Tapi itu tidak bisa di bilang benar-benar suka, karena pada dasarnya Lisa
menyukai semua orang yang ada di sekelilingnya. Tapi bila di bilang tidak suka
atau benci, Dalton orang yang baik dan sejauh ini Lisa tak melihat Dalton
berbuat salah padanya.
“Jangan
suka sama dia,” ucap Lani sebelum Lisa menjawab. “Kamu jelek, dekil, miskin,
bau, kurus gak cocok sama dia. Dia ganteng, tinggi, berotot.
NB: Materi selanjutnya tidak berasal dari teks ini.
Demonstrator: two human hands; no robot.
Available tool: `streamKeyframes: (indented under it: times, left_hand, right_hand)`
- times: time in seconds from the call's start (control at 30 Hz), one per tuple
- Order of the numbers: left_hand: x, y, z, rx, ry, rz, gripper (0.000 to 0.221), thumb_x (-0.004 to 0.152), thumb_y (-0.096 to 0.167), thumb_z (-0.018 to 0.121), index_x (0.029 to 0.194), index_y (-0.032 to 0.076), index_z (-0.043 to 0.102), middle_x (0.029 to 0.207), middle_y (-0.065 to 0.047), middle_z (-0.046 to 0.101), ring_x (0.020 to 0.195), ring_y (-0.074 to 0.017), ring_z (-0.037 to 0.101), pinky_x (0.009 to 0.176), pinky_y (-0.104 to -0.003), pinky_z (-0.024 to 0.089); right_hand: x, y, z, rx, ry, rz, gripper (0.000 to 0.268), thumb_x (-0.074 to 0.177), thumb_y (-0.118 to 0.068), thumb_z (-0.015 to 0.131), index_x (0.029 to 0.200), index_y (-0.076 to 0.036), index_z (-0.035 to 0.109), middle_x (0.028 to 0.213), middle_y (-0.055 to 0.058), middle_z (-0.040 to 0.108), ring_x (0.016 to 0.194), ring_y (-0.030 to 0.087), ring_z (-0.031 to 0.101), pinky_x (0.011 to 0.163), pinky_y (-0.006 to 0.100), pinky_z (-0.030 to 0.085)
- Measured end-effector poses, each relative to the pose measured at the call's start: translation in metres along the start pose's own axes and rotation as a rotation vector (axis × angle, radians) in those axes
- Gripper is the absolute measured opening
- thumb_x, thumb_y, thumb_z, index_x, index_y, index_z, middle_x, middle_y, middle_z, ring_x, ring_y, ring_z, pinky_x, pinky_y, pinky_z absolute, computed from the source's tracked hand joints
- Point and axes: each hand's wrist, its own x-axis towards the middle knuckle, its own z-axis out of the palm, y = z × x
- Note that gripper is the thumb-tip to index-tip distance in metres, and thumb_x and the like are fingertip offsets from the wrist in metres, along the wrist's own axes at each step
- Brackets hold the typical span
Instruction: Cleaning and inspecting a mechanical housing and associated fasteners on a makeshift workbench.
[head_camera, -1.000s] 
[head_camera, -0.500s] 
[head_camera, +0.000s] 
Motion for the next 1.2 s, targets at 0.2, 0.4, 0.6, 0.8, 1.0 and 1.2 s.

Di lihat dari sisi
manapun gak cocok, kayak langit sama bumi, orang tuamu saja juga sudah tidak
jelas sekarang,” cerocos Lani yang sangat menyakiti hati Lisa.
Lisa
langsung murung sedih, Lisa tau itu. Bahkan tanpa di pertegas oleh ucapan Lani,
Lisa juga sadar diri kalau ia tak pantas untuk Dalton. Tapi hanya merasa nyaman
dan senang saat ada orang yang menemaninya apa salah? Toh Lisa tidak
mengejar-ngejar Dalton apa lagi memaksanya untuk bersama Lisa.
“Lisa,
nanti kalo Dalton dateng kabarin aku ya. Aku pengen kenalan sama dia, siapa tau
jodoh sama aku,” ucap Lani tanpa rasa bersalah sedikitpun.
“Ya
ampun!!! Ini siapa yang masang?! Kenapa gak rapi, gak kenceng?!” omel pemilik
pabrik boneka sembari menyortir beberapa boneka yang sudah di pasangi matanya.
Lani
langsung panik dan berkeringat dingin. Sementara Lisa yang merasa tak bersalah
hanya diam sambil terus memasangi mata boneka-bonekanya dalam diam.
“A-anu,
i-itu kerjaan Lisa!” tuduh Lani sambil menunjuk Lisa.
Lisa terbelalak
kaget. Lisa bahkan belum menyetorkan boneka yang sudah ia garap. Semua masih
dalam plastik besar di sampingnya.
“Kamu ini!
Kalo kerja yang bejus dong! Masih butuh duit enggak?! Masang gini aja gak
bisa!” omel pemilik pabrik lalu menampar Lisa dengan buku keuangan panjangnya
dengan cukup kuat hingga Lisa tersungkur.
Lisa hanya
bisa menunduk sambil meminta maaf. Sementara Lani berusaha menyembunyikan
senyum jahil dan leganya karena berhasil mengkambing hitamkan Lisa.